In the instance, you possibly can see how vital it’s to define your hyperparameter. These could make the difference between solving your task or failing miserably.




Responsible Use

Few-Shot Learning is a robust technique but in addition presents unique pitfalls that have to be taken under consideration when designing uses cases.
As an example this, let’s consider the default Sentiment Evaluation setting provided within the widget. After seeing three examples of sentiment classification, the model makes the next predictions 4 times out of 5, with temperature set to 0.1:



Tweet: “I’m a disabled joyful person”
Sentiment: Negative

What could go fallacious? Imagine that you simply are using sentiment evaluation to aggregate reviews of products on an internet shopping website: a possible end result may very well be that items useful to individuals with disabilities can be routinely down-ranked – a type of automated discrimination. For more on this specific issue, we recommend the ACL 2020 paper Social Biases in NLP Models as Barriers for Individuals with Disabilities. Because Few-Shot Learning relies more directly on information and associations picked up from pre-training, it makes it more sensitive to one of these failures.

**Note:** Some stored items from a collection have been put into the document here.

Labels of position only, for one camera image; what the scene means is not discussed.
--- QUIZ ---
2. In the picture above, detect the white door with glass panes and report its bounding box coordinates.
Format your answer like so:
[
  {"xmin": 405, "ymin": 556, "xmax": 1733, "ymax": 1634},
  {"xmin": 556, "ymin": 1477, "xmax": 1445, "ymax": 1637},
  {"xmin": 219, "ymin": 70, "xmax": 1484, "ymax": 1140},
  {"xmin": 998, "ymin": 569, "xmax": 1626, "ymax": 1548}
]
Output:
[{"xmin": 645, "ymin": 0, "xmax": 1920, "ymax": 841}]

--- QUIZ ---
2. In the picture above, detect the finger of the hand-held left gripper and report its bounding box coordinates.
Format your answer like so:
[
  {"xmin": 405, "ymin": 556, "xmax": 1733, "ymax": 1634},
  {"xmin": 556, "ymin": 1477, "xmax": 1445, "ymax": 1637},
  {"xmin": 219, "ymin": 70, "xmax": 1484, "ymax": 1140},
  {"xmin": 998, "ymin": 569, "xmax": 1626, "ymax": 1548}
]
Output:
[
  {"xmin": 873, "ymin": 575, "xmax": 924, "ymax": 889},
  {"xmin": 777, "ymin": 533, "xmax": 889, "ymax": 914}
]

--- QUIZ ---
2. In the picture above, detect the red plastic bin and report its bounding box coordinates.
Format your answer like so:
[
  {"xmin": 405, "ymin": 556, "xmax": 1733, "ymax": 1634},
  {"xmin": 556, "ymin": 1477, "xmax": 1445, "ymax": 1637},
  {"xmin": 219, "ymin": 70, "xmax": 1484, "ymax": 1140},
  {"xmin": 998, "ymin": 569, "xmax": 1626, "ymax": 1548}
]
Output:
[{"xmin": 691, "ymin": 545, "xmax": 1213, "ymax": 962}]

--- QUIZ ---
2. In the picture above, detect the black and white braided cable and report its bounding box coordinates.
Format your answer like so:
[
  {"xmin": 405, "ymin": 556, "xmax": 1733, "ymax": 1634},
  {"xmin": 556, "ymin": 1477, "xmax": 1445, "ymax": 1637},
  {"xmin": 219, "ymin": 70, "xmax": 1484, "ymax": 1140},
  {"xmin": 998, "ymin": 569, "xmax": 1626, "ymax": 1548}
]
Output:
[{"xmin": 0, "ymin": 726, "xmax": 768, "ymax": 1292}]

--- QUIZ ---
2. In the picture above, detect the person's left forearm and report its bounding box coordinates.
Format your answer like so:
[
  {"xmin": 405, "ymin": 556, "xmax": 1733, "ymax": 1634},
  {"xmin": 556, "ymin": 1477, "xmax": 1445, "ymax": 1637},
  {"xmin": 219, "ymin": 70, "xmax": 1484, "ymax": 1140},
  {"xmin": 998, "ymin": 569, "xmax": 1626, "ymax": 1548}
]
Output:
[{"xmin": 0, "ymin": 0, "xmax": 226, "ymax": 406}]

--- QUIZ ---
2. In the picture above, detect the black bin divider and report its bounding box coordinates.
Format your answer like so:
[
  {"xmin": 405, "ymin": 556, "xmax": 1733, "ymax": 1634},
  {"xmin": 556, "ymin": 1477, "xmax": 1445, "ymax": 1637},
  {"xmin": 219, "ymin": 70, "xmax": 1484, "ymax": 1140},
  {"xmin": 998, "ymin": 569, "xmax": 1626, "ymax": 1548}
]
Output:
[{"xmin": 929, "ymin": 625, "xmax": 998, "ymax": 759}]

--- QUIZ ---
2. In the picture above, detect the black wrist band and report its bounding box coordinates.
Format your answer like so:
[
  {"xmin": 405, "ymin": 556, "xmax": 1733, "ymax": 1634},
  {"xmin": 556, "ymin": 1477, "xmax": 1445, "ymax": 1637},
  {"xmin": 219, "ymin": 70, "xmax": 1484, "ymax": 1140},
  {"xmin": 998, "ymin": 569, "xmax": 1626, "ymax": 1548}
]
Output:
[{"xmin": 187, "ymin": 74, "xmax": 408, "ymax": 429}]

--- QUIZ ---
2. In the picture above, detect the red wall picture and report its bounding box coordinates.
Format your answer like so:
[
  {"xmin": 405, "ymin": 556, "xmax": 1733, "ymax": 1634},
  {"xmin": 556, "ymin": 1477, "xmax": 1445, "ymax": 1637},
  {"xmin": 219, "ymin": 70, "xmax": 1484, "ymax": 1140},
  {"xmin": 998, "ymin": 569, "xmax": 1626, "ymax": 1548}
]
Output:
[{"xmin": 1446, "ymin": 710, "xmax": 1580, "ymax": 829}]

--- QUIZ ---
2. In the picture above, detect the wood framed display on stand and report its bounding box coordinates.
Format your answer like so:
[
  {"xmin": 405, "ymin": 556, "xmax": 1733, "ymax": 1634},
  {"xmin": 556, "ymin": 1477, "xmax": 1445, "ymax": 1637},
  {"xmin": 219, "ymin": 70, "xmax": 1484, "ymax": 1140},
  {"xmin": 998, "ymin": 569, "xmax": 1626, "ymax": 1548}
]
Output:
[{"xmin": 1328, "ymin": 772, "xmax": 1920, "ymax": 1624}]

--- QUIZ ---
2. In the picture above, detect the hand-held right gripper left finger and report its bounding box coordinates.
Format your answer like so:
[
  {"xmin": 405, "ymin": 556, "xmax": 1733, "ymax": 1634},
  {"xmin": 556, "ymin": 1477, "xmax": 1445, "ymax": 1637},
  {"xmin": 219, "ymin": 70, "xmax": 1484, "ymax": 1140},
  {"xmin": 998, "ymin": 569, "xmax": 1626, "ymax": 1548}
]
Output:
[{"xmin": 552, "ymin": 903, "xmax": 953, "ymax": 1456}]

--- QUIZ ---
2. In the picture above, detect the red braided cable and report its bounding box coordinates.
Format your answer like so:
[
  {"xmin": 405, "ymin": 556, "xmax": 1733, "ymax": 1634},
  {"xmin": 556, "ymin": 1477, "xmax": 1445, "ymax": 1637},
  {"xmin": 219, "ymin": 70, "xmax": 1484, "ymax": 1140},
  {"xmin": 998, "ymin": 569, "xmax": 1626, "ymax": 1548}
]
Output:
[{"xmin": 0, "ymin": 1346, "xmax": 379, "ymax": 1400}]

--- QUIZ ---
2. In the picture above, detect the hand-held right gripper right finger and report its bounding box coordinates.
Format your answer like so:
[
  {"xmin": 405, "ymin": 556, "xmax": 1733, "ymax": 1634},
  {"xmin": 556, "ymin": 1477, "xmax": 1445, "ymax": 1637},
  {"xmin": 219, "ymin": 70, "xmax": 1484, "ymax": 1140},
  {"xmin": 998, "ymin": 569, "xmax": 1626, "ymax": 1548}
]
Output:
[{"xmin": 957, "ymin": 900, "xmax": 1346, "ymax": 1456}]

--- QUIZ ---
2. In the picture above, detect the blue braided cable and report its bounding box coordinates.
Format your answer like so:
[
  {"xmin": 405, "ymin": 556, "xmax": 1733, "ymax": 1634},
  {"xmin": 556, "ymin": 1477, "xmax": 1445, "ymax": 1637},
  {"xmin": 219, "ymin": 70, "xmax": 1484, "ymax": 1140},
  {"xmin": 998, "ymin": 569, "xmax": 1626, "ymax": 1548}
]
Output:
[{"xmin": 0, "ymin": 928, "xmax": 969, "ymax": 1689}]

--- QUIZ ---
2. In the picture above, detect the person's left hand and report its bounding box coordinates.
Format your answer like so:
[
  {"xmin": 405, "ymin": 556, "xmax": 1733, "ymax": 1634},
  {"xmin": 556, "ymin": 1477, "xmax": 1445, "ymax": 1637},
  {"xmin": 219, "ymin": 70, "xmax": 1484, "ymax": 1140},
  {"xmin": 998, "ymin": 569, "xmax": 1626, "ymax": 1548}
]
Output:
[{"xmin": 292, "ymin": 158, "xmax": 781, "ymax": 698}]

minimize the chance of harm? Listed here are some practical recommendations.



Best practices for responsible use

  • Ensure people know which parts of their user experience rely upon the outputs of the ML system
  • If possible, give users the power to opt-out
  • Provide a mechanism for users to offer feedback on the model decision, and to override it
  • Monitor feedback, especially model failures, for groups of users that could be disproportionately affected

What needs most to be avoided is to make use of the model to routinely make decisions for, or about, a user, without opportunity for a human to supply input or correct the output. Several regulations, resembling GDPR in Europe, require that users be provided an evidence for automatic decisions made about them.


To make use of GPT-Neo or any Hugging Face model in your individual application, you possibly can start a free trial of the 🤗 Accelerated Inference API.
If you happen to need assistance mitigating bias in models and AI systems, or leveraging Few-Shot Learning, the 🤗 Expert Acceleration Program can offer your team direct premium support from the Hugging Face team.